Yes, I understand that hate crimes hold harsher penalties, but the guy from the Sons of the Confederacy was calling for it to be "investigated as a hate crime." In my view, the hate crime characterization wouldn't be relevant at least until trial, perhaps even until sentencing.

Unknown said...

First off, we are the Alabama Division, Sons of Confederate Veterans, and that was Pat Godwin. I'm sure you would agree accuracy is most important. :)

In my opinion, there was no hate crime here. Vandalism, most assuredly, but no "hate" crime. (And I've always wondered, does the existence of hate crimes postulate the existence of love crimes?)
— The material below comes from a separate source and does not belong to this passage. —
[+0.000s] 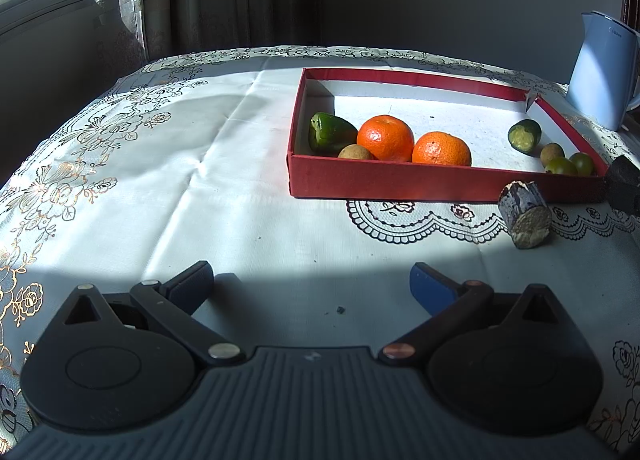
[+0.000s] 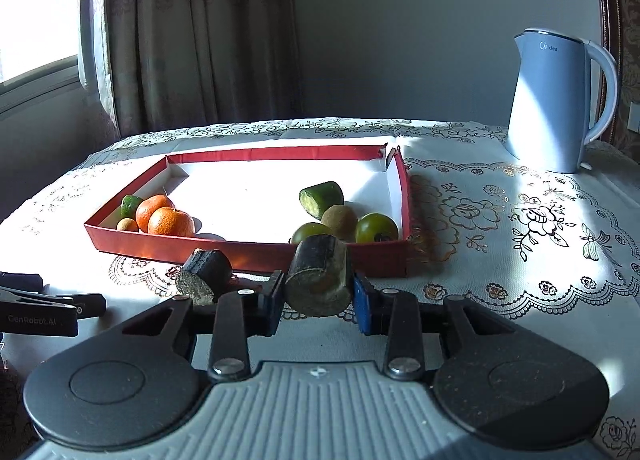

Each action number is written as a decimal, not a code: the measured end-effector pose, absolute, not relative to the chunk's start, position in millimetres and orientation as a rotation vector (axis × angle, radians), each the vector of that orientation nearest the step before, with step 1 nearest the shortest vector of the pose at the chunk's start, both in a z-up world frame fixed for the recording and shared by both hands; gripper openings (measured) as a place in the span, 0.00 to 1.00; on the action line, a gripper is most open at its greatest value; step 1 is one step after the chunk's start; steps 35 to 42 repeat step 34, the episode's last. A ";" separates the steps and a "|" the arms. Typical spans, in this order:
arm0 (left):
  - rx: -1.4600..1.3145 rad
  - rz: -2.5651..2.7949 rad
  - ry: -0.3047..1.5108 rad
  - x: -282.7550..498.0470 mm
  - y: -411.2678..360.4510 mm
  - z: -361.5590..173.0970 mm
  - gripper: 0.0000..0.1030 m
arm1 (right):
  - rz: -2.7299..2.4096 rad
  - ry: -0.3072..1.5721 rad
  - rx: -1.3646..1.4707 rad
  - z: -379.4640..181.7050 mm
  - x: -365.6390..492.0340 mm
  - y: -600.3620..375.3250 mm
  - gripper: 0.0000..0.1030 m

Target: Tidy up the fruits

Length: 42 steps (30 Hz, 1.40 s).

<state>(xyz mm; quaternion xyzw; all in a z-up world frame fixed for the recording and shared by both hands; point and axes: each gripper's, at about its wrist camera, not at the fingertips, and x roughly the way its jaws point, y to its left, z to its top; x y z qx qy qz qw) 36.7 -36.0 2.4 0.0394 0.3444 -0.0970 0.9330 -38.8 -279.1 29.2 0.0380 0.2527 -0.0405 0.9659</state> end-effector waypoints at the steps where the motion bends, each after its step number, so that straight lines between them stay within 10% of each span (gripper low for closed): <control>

I don't agree with calling it a hate crime. I equate that with the sort of people who think we need a new ethnic minority of Confederate-Southern-Americans. I think that, if they find the person or persons who did this, they need to be put to work cleaning up other historical markers and monuments. Let the punishment fit the crime.

Anonymous said...

Well, now we know it wasn't a hate crime, but as cranks go, this was nearly a work of art.

The memorial's four line inscription lifted from Ticknor's poem reads like an ode to the white race - in fact, the racist National Alliance says just that on their website: "To be able to read in the year 2005 an inscription that refers to the White race as the 'knightly race' is beautiful."

If that's what's intended, it's sick.

Maybe they should make room in the state capital for a monument to Nat Turner.

Ms. Goodwin should just get over herself.